The problem is that typical values of $\gamma$ are between $0.1$ and $0.9$ so according to the Hessian, this means that the optimum coordinates I calculated, $(\hat{\alpha},\hat{\beta}) = \left(\dfrac{r - l(\mu - e)}{\sigma^2(\gamma -1)}-1,\dfrac{r - \mu}{\sigma^2(\gamma -1)}-1\right)$ are in fact a minimum. So how would I go about finding a maximum? Did I make any mistakes?

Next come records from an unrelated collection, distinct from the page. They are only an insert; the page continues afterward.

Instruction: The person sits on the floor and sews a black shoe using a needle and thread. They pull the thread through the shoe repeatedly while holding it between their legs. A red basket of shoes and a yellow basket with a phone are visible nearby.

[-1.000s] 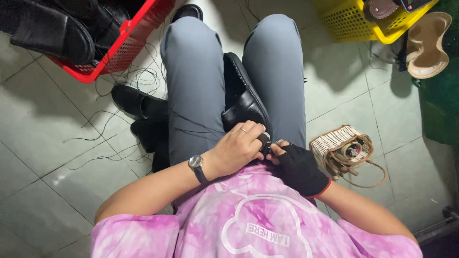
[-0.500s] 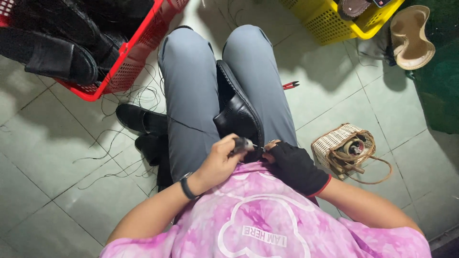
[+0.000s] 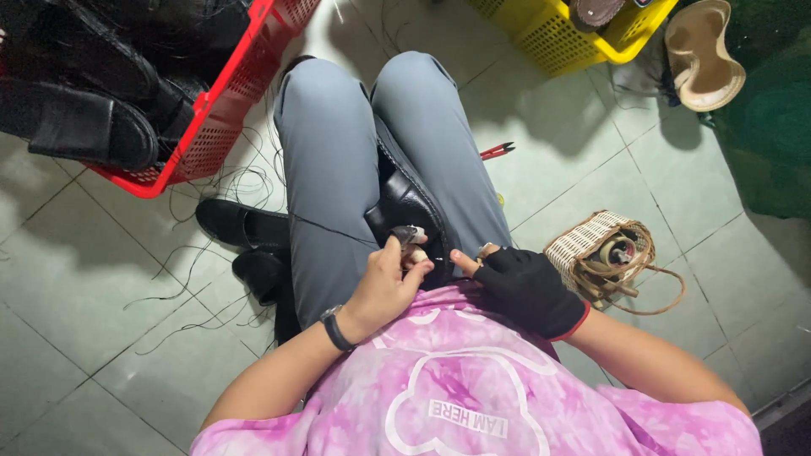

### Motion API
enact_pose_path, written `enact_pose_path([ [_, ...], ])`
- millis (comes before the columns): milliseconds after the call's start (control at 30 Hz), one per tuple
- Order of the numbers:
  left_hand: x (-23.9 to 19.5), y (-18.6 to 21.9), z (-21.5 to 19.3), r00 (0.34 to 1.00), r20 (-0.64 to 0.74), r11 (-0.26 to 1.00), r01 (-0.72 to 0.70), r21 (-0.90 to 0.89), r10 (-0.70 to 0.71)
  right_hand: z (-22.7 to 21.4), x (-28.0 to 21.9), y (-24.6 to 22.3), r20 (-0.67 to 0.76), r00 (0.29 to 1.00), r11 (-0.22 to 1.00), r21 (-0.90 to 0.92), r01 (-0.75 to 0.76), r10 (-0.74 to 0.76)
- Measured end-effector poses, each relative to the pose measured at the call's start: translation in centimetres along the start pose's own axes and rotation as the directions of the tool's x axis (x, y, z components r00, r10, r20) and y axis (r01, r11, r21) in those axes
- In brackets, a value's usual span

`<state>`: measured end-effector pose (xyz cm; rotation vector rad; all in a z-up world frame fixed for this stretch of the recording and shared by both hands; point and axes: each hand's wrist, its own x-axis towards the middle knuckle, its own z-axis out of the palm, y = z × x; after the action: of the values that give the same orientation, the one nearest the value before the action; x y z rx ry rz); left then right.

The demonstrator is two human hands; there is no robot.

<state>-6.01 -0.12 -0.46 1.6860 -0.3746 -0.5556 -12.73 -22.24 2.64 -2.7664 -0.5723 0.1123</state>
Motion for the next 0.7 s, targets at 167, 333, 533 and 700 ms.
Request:
enact_pose_path([
  [167, -0.4, 0.1, 0.1, 0.994, 0.081, 0.995, 0.083, -0.053, -0.079, 1.2, -0.8, 0.8, 0.025, 1.0, 1.0, 0.003, 0.004, -0.004],
  [333, 0.6, 2.9, -0.2, 0.994, 0.096, 0.999, -0.047, -0.007, 0.047, -2.4, 0.8, -0.6, 0.093, 0.994, 0.997, 0.045, -0.055, 0.051],
  [533, 2.4, 3.8, 1.1, 0.923, 0.145, 0.86, -0.385, 0.335, 0.357, -8.1, -1.4, 1.5, 0.41, 0.898, 0.977, 0.065, -0.202, 0.158],
  [700, 0.8, 3.3, 0.1, 0.911, 0.098, 0.795, -0.4, 0.456, 0.401, -4.2, 0.3, 0.9, 0.199, 0.979, 0.943, 0.313, -0.111, 0.049],
])
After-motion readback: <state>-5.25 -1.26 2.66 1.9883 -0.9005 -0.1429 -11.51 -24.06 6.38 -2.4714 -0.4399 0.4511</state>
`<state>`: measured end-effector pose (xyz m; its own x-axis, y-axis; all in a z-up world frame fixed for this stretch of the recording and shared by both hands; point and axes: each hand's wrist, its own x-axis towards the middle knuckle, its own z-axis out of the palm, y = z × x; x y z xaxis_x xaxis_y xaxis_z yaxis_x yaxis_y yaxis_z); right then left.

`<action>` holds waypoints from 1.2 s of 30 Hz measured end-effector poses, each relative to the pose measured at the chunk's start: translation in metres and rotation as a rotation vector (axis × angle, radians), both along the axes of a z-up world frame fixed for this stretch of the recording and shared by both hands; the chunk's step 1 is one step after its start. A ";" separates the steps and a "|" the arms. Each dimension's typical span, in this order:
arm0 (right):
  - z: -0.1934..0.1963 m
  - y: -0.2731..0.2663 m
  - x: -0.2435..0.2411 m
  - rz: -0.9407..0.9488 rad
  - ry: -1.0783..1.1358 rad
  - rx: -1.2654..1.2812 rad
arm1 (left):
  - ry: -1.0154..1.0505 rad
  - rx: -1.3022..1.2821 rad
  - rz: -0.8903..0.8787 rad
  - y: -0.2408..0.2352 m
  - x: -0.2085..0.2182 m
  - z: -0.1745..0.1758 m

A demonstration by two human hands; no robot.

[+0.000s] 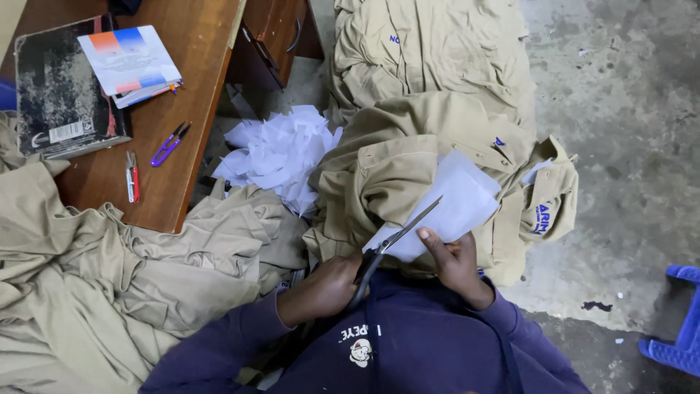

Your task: Cutting fabric labels from a strip and trimming them using scissors

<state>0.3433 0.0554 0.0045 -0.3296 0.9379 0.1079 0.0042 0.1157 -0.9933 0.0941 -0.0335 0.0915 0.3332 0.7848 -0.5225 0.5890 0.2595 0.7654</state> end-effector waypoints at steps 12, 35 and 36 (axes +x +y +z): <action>-0.019 -0.007 0.004 -0.030 -0.128 0.207 | -0.090 0.121 0.069 0.024 0.003 -0.006; 0.022 0.038 -0.018 0.082 0.831 -0.724 | 0.408 0.374 -0.165 0.039 -0.027 0.036; 0.012 0.044 -0.016 0.083 0.834 -0.726 | 0.411 0.372 -0.166 0.035 -0.028 0.033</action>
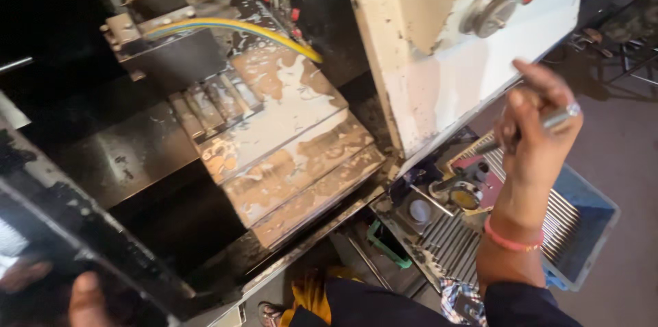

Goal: The person repeatedly opens a machine door, inserts a metal rod into a slot, closes the door, and presses a control button. They then remove the rod and place it into a blue bin. This cycle is performed multiple times with different rods.

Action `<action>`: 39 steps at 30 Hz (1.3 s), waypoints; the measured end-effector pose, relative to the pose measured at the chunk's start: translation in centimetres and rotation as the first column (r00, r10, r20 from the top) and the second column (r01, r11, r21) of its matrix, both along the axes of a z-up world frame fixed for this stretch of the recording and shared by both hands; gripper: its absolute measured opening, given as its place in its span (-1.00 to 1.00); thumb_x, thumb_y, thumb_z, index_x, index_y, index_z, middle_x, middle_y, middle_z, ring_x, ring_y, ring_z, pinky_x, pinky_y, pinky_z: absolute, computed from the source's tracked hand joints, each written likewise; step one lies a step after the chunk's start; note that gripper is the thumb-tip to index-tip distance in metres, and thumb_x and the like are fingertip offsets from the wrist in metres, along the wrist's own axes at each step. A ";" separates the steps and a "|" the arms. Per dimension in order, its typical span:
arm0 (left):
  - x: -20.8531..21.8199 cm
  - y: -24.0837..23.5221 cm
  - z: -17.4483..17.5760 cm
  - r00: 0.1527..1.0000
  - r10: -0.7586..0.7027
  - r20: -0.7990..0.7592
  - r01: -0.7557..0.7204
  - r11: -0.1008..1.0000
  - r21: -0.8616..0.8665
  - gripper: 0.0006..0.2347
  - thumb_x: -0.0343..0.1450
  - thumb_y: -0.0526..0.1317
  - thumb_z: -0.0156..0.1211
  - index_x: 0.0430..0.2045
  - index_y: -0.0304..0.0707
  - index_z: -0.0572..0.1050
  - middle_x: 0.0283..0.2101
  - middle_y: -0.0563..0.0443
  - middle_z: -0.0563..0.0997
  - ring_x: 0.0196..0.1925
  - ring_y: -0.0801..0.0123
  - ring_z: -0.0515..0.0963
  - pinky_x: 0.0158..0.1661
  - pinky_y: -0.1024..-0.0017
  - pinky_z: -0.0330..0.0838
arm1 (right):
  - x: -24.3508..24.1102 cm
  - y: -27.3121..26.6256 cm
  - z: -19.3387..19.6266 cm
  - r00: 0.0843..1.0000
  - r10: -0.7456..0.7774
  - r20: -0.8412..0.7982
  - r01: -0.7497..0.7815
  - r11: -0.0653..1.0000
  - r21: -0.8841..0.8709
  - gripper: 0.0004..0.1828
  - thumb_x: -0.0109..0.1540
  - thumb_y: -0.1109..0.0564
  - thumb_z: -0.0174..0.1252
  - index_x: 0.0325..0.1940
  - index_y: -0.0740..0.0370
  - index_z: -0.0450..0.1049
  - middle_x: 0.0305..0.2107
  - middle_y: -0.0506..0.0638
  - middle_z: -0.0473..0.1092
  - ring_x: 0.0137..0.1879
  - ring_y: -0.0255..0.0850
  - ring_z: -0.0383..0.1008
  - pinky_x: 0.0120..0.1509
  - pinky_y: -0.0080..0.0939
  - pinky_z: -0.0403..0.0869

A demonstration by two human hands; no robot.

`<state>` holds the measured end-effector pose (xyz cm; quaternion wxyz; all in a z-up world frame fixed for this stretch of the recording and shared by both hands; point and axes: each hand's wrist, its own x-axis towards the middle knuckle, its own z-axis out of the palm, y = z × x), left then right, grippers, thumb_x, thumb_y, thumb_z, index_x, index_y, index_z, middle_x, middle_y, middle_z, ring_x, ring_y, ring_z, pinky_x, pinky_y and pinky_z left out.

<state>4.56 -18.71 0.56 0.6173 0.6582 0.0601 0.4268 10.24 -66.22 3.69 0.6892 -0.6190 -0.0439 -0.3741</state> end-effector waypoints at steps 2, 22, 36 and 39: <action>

There is a very simple answer to this question. Note that your function is bounded by $a+(b\vee c)+d$. This value is actually attained: If $b \geq c$ take $x=1$ and $y=0$ and if $ b<c$ take $x=0$ and $y=1$. Hence the answer is $a+(b\vee c)+d$.
[$b\vee c$ stands for the maximum of $b$ and $c$].